Olayın inceleme elemanınca kaçakçılık
kapsamında değerlendirilmesine göre de sözü edilen vergi
zıyaı cezası, KDV’nin bir katı yerine üç katı tutarında
kesilir.
Bununla birlikte alınmadığı ya da verilmediği iddia
olunan belgede yazılı tutarın % 10 u oranında özel
usulsüzlük cezası kesilmesi de inceleme elemanlarında
adeta bir alışkanlık haline gelmişti.
Ancak kesilen bu özel usulsüzlük cezaları, hem yerel
mahkemelerin ve hem de Danıştay’ın artık müstekar hal
almış olan kararlarında; özel usulsüzlük cezası
kesilebilmesi için öncelikle belgelerin verilmediğinin
ve alınmadığının, alıcı adı, unvanı, alış tarihi, alınan
emtia cinsi, miktarı, tutarı gibi hususların, başka bir
deyişle belgeleri vermeyen ve almayanların saptandığına
ilişkin hukuken geçerli bir tespitin mevcut olması, ceza
gerektiren eylemin ve eylemle fail arasındaki
bağlantının açıklıkla saptanması, eylemin bütün
unsurlarıyla ortaya konulması gerektiği, ancak mal
alışları ve satışlarına ilişkin olarak belge alınmadığı
ve verilmediğine dair somut ve hukuken geçerli bir
tespitin bulunmadığı, bu durumda, özel usulsüzlük cezası
kesilmesini ve cezalandırılmayı gerekli kılan koşulların
olayda gerçekleşmediği gerçekliği karşısında, kesilen
cezanın yasaya uygun olduğunu söylemenin mümkün olmadığı
gibi, gerekçelerle terkin ettirilmekteydi.www.muhasebenet.net
Danıştay tarafından son günlerde bu konuda verilen
kararlarda olaya çok farklı bir yaklaşım getirilmiştir.
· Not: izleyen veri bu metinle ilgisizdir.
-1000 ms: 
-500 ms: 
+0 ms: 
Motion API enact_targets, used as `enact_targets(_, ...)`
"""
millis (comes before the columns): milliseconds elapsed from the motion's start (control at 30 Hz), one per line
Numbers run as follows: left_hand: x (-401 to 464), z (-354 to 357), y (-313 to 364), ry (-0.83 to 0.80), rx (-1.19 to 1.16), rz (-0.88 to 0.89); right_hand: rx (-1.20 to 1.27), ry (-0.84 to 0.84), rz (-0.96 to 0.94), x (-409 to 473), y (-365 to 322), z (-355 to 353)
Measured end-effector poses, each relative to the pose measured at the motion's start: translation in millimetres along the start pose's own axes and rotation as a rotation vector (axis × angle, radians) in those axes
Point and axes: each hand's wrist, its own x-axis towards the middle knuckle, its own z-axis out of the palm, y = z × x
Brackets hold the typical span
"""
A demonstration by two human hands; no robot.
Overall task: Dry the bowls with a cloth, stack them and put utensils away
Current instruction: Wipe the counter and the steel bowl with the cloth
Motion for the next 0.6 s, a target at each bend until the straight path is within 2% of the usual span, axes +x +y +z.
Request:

Bizce de Danıştay’ın olaya yeni bir boyut kazandıran bu
yaklaşımı ile, belki inceleme elemanlarının özel
usulsüzlük cezası kesme alışkanlığı son bulmayacak ama,
kesilen bu cezaların Hazine’ye intikali bu yeni yaklaşım
doğrultusunda daha da zorlaşmıştır.
Şimdi yakın bir zamanda sonuç aldığımız örnek bir olaya
göre Danıştay’ın bu yeni yaklaşımını ortaya koymaya
çalışalım.
Emtia satın alınan şirketin yetkili temsilcisinin bir
vergi incelemesi sırasında bazı firmalara belgesiz mal
satımı yaptığını beyan etmesi ve belgesiz mal sattığını
iddia ettiği bu firmaların isimlerini de sayması
nedeniyle 2002 yılı hesap ve işlemleri 2007 yılında
incelenen kuruma, olayı ikrar eden vergi inceleme
tutanağının şirket yetkili temsilcisinin
bilgisizliğinden dolayı imza altına alınması sonucunda,
belgesiz alındığı iddia olunan miktara birde ortalama
bir kar ilave edilerek, alış bedeli + karlı satış
bedelinin % 10 u tutarında özel usulsüzlük cezası
kesilmiştir.
Uyuşmazlık konusu olayın dava konusu edilmesi sonucunda,
yerel mahkeme tarafından da, hem satıcı ve hem de alıcı
kurum yetkililerinin beyanlarına göre şirketin faturasız
mal aldığı konusunda bir çekişme bulunmadığı, buna göre
de faturasız alındığı belirtilen mallar üzerinden
kesilen özel usulsüzlük cezasının hukuka uygun olduğu,
ancak faturasız alınan malların faturasız satıldığı ile
ilgili olarak da özel usulsüzlük cezası kesilmiş ise de;
söz konusu faturaların verilmediğinin, alıcı adı,
unvanı, alış tarihi, alınan emtia cinsi, miktarı, tutarı
gibi hususlar belirtilerek Kanun’un aradığı anlamda
somut bir tespit bulunmadığından faturasız satıldığı
belirtilen mallar üzerinden kesilen özel usulsüzlük
cezasının hukuka uygun olmadığı gerekçesiyle davanın
belgesiz emtia alımı yönünden reddine, belgesiz emtia
satımı yönünden de kabulüne karar verilmiştir. (1)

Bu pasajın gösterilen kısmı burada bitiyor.